Employers would have to provide at least two hours of paid time off for federal elections, the NEPA Democrat said

April 12, 2022 7:12 am

U.S. Rep. Matt Cartwright, D-8th District (Screen capture)

Good Tuesday Morning, Fellow Seekers.

From the legislative roadblocks thrown up by Republican-controlled state legislatures (including Pennsylvania) to outright voter suppression, there are plenty of impediments that stand in the way of Americans getting to the polls to exercise their constitutionally protected right to vote.
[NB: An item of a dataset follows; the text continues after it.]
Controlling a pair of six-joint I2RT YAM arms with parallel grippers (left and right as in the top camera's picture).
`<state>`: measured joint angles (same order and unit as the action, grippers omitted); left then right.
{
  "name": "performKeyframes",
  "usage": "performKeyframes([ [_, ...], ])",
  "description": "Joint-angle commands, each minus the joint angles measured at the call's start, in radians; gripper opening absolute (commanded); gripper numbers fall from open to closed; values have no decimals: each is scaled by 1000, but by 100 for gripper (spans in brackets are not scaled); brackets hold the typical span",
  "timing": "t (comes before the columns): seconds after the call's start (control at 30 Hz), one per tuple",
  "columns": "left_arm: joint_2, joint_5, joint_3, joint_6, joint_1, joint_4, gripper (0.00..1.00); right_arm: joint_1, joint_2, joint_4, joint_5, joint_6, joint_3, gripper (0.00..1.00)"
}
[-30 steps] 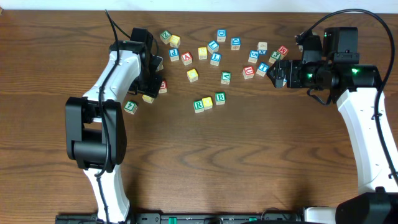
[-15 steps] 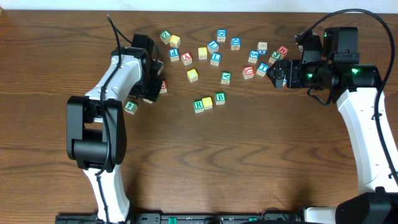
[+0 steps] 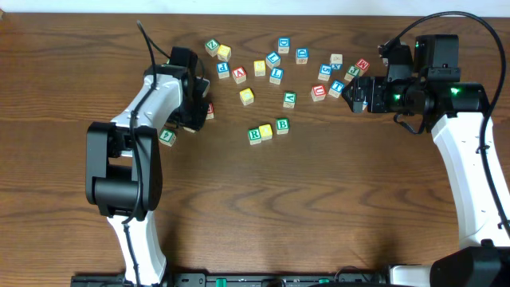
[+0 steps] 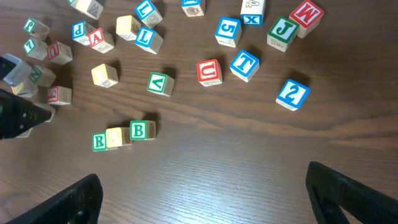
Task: Spell out ROBOT
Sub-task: 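Lower the left gripper and grasp the yellow O block, then carry the yellow O block and place it right of the B block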
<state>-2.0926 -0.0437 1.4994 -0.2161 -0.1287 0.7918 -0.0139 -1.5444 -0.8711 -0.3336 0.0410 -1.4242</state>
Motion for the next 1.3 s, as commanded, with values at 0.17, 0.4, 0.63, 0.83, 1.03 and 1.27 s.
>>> performKeyframes([
  [0.17, -11, -1, -2, 26, -2, -11, 34, 13, 0, -1, -6, -5, -20, 99],
  [0.4, 30, -1, 48, 100, -2, 11, 26, 13, 0, -1, -6, -5, -20, 99],
  [0.63, 145, -1, 48, 195, -27, 2, 26, 13, 0, -1, -6, -5, -20, 99],
  [0.83, 233, -2, 48, 391, -124, -72, 26, 13, 0, -1, -6, -5, -20, 99],
  [1.03, 213, -1, 48, 573, -311, -166, 26, 13, 0, -1, -6, -5, -20, 99],
  [1.27, 122, 11, 47, 703, -510, -269, 27, 13, 0, -1, -6, -5, -20, 99],
])
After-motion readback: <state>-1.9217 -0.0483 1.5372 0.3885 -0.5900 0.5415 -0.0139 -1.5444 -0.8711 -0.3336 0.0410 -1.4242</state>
One of the biggest, however, may be time. For too many working Americans squeezing in that extra couple of minutes to cast their ballot may mean being late for work, or trying frantically to get home from work to pick up the kids from childcare.

But if one Pennsylvania lawmaker gets his way, American employers would be required to provide at least two hours of paid time off so that their workers can cast their ballots in federal elections.

U.S. Rep. Matt Cartwright, D-8th District, teamed with fellow Democratic U.S. Reps. Cheri Bustos, of Illinois, Nikema Williams, of Georgia, and Andy Levin, of Michigan, on a bill they’re calling the “Time Off to Vote Act.”

“Voting should not be a luxury that only the well-off can afford,” said Cartwrightwho floated a similar proposal in 2019. “This bill, which ensures that American workers can cast their ballots without risking their paychecks, is an important addition to the critical voting rights legislation passed by the House earlier this year.”

Williams and Levin separately echoed that sentiment.

“This November, Georgia will once again be the center of the political universe. In the last two elections, countless Georgians waited in line for hours to vote. Many waited all day. The Time off to Vote Act will make it easier for working people to exercise their sacred right to vote. Everyone deserves free and fair access to the ballot box, regardless of where they work or their flexibility while on the clock,” Williams, the co-chair of the Congressional Voting Rights Caucus, said in a statement.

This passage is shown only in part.